Once Felix is done, hopefully we won't need much here.

That said, it's also possible from the debug information that Erick is collecting for us to build tooling (as you suggest) for developers to tell what lines of their program will or won't run on the CPU after patching. We should essentially be able to provide coverage information which says which lines will run where since the Dart snapshot knows that information.

My hope is that worrying about link percentages is going to completely go away in a couple weeks once Felix is done with this round of fixes. One of the design goals of Shorebird is that it be zero-cost to adopt and use, including that it should have zero affect on your program. Obviously since the App store requires us to use an interpreter (about 100x slower than the cpu) for updated code, there is cost to changing code, but most of the time we don't think Apps will notice that cost at all, since most code app developers write (or want to update) just isn't very performance sensitive. Most of the performance sensitive Dart code in Flutter apps is down in the Flutter framework itself (which app developers rarely change, and are very unlikely to ever patch).

btrautmann commented 3 weeks ago

since most code app developers write (or want to update) just isn't very performance sensitive. Most of the performance sensitive Dart code in Flutter apps is down in the Flutter framework itself (which app developers rarely change, and are very unlikely to ever patch).

There's an important callout here that, as a not-so-bright-individual, I didn't consider initially. I was under the assumption that the "scope" of changed code was considered/calculated at a higher level, like the actual dart code itself. For instance I assumed (foolishly, maybe) that if I changed a function in my dart code, that entire function would then run on the interpreter. This would be super bad for cases where a function iterates through thousands of entities (like my app does often). @felangel helped me understand that the diff performed to determine what runs on the interpreter is done at a much lower level (assembly?), so the scope shouldn't be thought of at the dart level. We discussed an example where you iterate through 20k transactions and multiply their amounts. If I changed the multiplication operation to an addition, it's that specific instruction that will be run on the interpreter, not the entire loop that iterates through the transactions. @felangel or @eseidel feel free to (as your time allows, no pressure) correct me here.

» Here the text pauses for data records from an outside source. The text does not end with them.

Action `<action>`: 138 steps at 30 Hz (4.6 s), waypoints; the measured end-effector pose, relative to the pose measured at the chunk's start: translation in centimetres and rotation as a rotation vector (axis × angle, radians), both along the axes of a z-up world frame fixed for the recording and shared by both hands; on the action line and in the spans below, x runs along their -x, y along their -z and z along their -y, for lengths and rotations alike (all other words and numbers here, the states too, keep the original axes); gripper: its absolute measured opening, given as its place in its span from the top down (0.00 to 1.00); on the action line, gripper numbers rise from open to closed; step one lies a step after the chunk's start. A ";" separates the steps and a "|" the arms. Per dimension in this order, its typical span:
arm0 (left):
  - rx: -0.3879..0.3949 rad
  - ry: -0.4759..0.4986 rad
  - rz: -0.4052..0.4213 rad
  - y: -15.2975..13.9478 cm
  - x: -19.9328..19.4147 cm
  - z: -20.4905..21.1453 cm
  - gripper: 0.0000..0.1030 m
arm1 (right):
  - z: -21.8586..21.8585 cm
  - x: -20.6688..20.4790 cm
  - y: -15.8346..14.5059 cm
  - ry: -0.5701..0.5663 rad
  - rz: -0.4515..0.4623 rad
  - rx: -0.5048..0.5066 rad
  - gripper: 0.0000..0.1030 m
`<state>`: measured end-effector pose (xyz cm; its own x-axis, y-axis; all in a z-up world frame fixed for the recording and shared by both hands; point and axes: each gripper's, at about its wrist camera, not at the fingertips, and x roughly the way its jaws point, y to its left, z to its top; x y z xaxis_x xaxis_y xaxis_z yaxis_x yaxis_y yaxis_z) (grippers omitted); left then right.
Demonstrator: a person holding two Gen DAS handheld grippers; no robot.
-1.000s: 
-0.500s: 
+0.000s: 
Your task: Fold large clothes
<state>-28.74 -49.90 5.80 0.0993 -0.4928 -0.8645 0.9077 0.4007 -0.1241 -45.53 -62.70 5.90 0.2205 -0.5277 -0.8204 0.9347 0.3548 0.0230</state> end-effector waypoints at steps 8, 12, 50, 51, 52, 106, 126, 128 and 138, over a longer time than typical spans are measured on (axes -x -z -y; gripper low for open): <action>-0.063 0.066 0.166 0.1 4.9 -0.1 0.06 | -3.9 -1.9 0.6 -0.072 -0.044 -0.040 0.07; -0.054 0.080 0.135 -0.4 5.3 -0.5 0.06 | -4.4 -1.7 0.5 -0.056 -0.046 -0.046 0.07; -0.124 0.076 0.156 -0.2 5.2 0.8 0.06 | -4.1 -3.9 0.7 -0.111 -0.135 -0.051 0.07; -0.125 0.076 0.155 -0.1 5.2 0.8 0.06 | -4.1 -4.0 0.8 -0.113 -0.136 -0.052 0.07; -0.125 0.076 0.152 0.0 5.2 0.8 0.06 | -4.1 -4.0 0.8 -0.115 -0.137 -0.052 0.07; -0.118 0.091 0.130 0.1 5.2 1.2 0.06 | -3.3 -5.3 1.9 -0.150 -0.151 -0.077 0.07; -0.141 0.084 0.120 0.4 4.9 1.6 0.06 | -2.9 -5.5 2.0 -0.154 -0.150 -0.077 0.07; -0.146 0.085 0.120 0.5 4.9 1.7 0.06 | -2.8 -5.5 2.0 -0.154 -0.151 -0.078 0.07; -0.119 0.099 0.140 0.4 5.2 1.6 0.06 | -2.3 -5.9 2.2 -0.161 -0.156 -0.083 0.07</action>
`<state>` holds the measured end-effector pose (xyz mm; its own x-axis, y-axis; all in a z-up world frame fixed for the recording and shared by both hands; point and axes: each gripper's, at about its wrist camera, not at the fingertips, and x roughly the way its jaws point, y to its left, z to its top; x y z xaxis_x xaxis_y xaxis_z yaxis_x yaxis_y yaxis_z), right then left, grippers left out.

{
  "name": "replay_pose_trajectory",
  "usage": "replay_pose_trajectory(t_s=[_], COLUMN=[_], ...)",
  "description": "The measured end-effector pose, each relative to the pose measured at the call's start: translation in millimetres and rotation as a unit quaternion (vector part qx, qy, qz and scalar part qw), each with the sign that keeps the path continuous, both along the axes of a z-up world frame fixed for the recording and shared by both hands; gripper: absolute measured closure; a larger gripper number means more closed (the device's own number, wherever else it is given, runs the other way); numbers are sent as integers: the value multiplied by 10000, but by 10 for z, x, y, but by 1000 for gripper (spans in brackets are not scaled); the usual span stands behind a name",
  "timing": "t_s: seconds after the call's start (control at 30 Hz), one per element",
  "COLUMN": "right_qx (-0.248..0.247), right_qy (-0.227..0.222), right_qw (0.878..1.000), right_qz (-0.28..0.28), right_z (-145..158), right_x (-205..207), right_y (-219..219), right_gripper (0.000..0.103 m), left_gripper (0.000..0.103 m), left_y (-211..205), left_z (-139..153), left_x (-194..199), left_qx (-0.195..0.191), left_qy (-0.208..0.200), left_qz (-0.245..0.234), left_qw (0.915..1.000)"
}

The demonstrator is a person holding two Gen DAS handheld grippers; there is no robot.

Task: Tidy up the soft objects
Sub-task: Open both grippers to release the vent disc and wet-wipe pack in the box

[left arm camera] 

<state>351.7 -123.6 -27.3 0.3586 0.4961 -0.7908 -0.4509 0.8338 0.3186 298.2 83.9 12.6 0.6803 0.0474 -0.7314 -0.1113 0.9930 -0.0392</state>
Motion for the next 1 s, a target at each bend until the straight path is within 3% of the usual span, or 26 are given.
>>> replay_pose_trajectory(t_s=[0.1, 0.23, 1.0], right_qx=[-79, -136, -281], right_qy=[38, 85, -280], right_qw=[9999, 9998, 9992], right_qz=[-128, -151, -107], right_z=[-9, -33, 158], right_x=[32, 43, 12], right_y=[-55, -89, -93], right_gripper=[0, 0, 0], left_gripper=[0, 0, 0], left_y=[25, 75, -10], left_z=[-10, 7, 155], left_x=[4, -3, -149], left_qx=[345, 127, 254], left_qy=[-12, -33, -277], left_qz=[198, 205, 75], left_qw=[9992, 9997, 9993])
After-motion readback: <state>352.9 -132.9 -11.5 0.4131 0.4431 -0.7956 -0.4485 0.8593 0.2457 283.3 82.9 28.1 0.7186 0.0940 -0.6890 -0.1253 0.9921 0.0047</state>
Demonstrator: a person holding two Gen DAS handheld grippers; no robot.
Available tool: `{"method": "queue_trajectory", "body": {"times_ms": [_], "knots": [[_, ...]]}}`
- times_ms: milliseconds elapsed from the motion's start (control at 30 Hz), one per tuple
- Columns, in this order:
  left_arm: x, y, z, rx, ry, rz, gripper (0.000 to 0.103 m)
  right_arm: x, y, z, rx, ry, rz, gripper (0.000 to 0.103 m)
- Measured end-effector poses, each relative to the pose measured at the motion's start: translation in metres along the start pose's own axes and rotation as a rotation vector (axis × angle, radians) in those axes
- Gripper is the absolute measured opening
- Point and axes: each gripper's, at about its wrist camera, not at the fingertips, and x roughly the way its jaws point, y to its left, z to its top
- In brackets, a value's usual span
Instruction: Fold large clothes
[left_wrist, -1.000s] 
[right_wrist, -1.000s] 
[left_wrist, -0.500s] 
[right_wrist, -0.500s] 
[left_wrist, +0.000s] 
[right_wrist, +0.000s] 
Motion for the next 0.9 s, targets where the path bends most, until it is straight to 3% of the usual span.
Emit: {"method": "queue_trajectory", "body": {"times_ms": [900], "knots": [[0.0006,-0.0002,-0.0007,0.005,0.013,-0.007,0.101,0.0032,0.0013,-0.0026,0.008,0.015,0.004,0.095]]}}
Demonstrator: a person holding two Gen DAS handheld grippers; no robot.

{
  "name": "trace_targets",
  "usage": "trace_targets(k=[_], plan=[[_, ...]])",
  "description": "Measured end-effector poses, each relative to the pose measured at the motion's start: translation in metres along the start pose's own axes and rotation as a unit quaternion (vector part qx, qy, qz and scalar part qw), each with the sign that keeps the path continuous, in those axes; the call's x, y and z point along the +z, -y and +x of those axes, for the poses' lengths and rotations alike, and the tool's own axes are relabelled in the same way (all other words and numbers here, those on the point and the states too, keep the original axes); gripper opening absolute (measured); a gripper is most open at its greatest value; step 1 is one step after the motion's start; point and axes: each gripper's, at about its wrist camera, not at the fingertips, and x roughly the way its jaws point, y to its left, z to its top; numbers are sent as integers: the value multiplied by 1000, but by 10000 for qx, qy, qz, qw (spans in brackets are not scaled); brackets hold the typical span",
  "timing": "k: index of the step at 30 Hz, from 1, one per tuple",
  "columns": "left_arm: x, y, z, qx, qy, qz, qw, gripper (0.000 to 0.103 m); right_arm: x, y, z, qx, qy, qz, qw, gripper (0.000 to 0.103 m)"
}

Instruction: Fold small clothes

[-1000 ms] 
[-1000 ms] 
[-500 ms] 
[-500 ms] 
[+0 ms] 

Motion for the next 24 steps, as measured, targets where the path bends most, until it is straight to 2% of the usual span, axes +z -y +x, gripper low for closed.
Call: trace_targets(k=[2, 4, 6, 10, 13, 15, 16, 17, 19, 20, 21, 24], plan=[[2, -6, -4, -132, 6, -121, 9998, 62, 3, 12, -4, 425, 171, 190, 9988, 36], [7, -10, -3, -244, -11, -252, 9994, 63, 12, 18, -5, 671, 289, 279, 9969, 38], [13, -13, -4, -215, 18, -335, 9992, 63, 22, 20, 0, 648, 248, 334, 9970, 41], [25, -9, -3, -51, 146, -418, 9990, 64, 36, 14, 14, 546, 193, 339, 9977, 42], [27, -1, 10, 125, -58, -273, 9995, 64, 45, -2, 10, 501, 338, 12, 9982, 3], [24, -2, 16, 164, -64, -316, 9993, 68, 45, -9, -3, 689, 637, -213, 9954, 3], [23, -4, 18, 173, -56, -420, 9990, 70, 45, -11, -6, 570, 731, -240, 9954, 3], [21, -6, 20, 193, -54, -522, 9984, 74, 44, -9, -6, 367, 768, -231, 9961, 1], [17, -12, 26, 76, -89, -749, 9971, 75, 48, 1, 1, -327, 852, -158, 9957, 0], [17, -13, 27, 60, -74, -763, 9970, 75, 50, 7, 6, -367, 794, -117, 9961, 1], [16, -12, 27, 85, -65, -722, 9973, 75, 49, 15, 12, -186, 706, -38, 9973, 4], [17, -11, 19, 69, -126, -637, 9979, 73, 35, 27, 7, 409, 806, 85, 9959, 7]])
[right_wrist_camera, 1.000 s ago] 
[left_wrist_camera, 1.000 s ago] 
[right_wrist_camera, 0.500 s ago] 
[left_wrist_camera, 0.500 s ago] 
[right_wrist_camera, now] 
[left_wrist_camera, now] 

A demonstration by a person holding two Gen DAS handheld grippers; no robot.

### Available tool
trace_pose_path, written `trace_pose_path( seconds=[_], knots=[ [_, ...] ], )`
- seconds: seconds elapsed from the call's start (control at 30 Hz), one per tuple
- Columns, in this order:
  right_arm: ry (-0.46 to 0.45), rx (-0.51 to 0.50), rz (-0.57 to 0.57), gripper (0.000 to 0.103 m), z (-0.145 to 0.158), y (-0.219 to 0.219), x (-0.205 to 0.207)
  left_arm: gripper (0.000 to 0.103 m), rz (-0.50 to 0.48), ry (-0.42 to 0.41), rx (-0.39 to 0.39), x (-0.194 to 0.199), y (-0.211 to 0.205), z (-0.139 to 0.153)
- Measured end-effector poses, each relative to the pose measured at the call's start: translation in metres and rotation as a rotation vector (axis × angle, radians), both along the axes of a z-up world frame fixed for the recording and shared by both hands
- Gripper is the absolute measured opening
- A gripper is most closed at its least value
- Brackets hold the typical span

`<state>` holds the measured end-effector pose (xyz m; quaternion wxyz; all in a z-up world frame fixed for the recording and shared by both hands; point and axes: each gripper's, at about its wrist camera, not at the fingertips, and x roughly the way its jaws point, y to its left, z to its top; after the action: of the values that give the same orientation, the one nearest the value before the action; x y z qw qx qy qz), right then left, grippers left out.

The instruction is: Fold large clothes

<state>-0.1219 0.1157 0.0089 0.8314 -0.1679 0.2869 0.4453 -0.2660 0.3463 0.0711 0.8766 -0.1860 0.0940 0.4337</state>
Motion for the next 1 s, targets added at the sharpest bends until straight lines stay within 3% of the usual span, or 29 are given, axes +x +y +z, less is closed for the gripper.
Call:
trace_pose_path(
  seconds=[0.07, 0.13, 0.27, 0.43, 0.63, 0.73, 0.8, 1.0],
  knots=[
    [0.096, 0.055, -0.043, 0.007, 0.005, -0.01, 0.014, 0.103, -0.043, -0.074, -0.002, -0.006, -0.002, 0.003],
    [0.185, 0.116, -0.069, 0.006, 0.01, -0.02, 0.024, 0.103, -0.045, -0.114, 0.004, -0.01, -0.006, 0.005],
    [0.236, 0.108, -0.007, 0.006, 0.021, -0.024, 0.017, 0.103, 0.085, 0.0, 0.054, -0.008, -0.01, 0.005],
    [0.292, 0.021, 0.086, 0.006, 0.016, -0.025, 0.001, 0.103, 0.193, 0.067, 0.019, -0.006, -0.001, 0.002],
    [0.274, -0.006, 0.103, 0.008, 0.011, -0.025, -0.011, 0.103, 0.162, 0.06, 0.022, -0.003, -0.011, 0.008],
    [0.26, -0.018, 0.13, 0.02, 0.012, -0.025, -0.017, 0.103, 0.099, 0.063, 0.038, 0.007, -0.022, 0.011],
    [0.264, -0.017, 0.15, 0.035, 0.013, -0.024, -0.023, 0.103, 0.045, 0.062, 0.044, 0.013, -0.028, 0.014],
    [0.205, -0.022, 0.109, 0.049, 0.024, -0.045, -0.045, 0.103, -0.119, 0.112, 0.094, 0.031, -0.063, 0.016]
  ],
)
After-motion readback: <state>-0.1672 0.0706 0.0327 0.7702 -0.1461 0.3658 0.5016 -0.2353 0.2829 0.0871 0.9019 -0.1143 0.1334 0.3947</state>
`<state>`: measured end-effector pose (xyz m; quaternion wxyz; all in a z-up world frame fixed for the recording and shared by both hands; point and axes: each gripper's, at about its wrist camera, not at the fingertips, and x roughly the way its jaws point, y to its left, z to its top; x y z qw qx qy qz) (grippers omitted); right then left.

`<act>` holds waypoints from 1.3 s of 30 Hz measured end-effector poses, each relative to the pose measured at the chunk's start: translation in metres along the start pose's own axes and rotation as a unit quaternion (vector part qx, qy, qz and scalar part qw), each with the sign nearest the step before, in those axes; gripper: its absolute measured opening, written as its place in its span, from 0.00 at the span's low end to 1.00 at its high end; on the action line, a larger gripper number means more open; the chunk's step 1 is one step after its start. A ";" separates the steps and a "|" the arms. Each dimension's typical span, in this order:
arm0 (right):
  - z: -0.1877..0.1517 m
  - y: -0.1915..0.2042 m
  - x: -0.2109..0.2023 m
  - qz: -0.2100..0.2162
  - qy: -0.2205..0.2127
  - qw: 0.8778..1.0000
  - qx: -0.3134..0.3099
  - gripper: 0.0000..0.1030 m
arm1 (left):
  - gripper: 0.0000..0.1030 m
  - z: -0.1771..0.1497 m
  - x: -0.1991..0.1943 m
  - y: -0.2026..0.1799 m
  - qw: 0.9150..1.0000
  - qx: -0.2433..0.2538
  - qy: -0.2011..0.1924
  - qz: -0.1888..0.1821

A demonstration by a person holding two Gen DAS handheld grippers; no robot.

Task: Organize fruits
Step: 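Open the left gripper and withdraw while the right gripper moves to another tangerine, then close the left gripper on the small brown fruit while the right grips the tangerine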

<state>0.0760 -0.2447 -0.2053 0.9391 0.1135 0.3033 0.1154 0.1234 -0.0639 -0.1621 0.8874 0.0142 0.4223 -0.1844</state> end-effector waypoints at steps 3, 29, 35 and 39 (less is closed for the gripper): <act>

This new understanding makes me much less worried about performance (assuming a higher link percentage) and may make the tooling less critical (though still nice, if it's not a huge lift on your end).

We should essentially be able to provide coverage information which says which lines will run where since the Dart snapshot knows that information.

I think this would be totally sufficient, I imagine doing something like shorebird patch <release> --inspect or similar and a nice table is printed with line pointers to code identified as being run on the interpreter.